**Problem:**
Although the records include pictures, the copy should not; write out exactly the lines from the first through the line with "Go ahead, prove it — where exactly is the left wrist".

Stored data:
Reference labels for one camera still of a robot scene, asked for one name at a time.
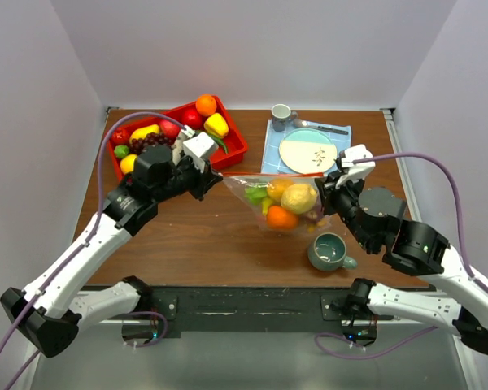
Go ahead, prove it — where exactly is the green chili pepper toy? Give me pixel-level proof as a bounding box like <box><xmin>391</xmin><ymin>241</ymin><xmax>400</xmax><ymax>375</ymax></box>
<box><xmin>208</xmin><ymin>134</ymin><xmax>229</xmax><ymax>154</ymax></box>

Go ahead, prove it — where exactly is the dark red plum toy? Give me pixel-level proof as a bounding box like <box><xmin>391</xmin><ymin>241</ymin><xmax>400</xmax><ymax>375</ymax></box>
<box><xmin>300</xmin><ymin>203</ymin><xmax>324</xmax><ymax>223</ymax></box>

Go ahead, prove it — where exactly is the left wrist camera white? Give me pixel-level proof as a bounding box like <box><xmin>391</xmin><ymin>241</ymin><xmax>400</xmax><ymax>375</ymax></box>
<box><xmin>179</xmin><ymin>127</ymin><xmax>218</xmax><ymax>172</ymax></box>

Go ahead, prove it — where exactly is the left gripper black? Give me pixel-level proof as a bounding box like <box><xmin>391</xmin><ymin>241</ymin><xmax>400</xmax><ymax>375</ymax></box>
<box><xmin>153</xmin><ymin>151</ymin><xmax>221</xmax><ymax>202</ymax></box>

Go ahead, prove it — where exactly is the grey white cup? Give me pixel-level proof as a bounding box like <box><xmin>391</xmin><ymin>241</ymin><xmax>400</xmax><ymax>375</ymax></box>
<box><xmin>271</xmin><ymin>103</ymin><xmax>298</xmax><ymax>132</ymax></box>

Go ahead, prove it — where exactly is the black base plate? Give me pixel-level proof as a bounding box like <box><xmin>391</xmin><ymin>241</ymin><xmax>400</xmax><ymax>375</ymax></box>
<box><xmin>134</xmin><ymin>286</ymin><xmax>349</xmax><ymax>338</ymax></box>

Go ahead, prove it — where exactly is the yellow lemon toy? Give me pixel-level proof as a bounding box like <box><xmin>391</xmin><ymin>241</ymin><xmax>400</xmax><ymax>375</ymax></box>
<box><xmin>281</xmin><ymin>183</ymin><xmax>317</xmax><ymax>215</ymax></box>

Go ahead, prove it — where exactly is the blue checked cloth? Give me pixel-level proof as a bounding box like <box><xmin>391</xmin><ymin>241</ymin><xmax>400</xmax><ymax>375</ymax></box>
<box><xmin>261</xmin><ymin>120</ymin><xmax>352</xmax><ymax>174</ymax></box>

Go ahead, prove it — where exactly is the purple grapes bunch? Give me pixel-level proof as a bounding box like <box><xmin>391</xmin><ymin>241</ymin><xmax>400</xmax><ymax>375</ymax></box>
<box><xmin>129</xmin><ymin>132</ymin><xmax>175</xmax><ymax>155</ymax></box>

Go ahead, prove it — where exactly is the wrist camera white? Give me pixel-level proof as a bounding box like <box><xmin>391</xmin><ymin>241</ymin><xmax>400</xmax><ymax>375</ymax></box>
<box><xmin>179</xmin><ymin>127</ymin><xmax>218</xmax><ymax>172</ymax></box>
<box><xmin>335</xmin><ymin>144</ymin><xmax>376</xmax><ymax>188</ymax></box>

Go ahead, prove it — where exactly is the green lime toy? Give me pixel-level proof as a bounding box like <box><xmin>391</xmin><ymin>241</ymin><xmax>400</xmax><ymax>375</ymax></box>
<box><xmin>114</xmin><ymin>145</ymin><xmax>130</xmax><ymax>160</ymax></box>

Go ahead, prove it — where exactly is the yellow banana toy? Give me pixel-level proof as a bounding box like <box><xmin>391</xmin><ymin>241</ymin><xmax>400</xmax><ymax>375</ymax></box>
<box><xmin>261</xmin><ymin>197</ymin><xmax>274</xmax><ymax>216</ymax></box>

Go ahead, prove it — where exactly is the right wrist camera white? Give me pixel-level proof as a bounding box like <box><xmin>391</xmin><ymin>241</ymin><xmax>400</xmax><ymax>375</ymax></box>
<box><xmin>335</xmin><ymin>144</ymin><xmax>376</xmax><ymax>188</ymax></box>

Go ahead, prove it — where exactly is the clear zip top bag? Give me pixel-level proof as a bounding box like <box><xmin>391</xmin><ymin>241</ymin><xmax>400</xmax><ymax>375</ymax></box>
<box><xmin>224</xmin><ymin>172</ymin><xmax>331</xmax><ymax>234</ymax></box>

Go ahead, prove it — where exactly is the red plastic tray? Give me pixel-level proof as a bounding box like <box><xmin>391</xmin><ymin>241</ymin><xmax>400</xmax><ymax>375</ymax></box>
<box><xmin>106</xmin><ymin>96</ymin><xmax>248</xmax><ymax>181</ymax></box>

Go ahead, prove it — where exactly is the yellow round fruit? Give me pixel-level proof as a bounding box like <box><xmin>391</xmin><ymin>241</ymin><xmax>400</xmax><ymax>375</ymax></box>
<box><xmin>120</xmin><ymin>154</ymin><xmax>137</xmax><ymax>175</ymax></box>

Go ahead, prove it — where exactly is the metal spoon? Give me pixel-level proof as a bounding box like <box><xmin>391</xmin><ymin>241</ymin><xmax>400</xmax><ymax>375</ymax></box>
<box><xmin>294</xmin><ymin>119</ymin><xmax>349</xmax><ymax>135</ymax></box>

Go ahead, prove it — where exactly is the aluminium frame rail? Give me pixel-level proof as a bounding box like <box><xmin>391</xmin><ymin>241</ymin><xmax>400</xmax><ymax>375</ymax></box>
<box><xmin>34</xmin><ymin>284</ymin><xmax>464</xmax><ymax>326</ymax></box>

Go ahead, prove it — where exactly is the green ceramic mug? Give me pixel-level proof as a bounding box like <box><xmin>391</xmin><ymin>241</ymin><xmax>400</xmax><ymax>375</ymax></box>
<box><xmin>307</xmin><ymin>232</ymin><xmax>358</xmax><ymax>272</ymax></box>

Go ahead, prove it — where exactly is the yellow pepper toy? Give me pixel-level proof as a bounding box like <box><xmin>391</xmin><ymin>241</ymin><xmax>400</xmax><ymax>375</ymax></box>
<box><xmin>203</xmin><ymin>112</ymin><xmax>229</xmax><ymax>138</ymax></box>

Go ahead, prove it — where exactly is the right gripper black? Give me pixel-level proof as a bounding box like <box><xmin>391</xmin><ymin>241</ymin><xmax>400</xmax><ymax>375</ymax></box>
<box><xmin>316</xmin><ymin>167</ymin><xmax>376</xmax><ymax>250</ymax></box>

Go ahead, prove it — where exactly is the orange pretzel snack toy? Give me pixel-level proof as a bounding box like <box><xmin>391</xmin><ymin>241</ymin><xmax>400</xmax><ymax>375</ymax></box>
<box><xmin>305</xmin><ymin>218</ymin><xmax>329</xmax><ymax>232</ymax></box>

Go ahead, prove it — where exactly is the blue cream plate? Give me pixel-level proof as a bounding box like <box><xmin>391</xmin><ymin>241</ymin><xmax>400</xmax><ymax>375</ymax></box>
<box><xmin>279</xmin><ymin>128</ymin><xmax>338</xmax><ymax>175</ymax></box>

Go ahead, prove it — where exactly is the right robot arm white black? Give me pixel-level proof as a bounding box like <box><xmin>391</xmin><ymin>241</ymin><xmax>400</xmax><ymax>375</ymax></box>
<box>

**Written solution:**
Reference labels for one camera still of a robot scene, asked for one name at a time.
Go ahead, prove it — where exactly is the green chili pepper toy? Give me pixel-level proof as a bounding box like <box><xmin>391</xmin><ymin>241</ymin><xmax>400</xmax><ymax>375</ymax></box>
<box><xmin>208</xmin><ymin>134</ymin><xmax>229</xmax><ymax>154</ymax></box>

Go ahead, prove it — where exactly is the dark red plum toy? Give me pixel-level proof as a bounding box like <box><xmin>391</xmin><ymin>241</ymin><xmax>400</xmax><ymax>375</ymax></box>
<box><xmin>300</xmin><ymin>203</ymin><xmax>324</xmax><ymax>223</ymax></box>

Go ahead, prove it — where exactly is the left wrist camera white? Give me pixel-level proof as a bounding box like <box><xmin>391</xmin><ymin>241</ymin><xmax>400</xmax><ymax>375</ymax></box>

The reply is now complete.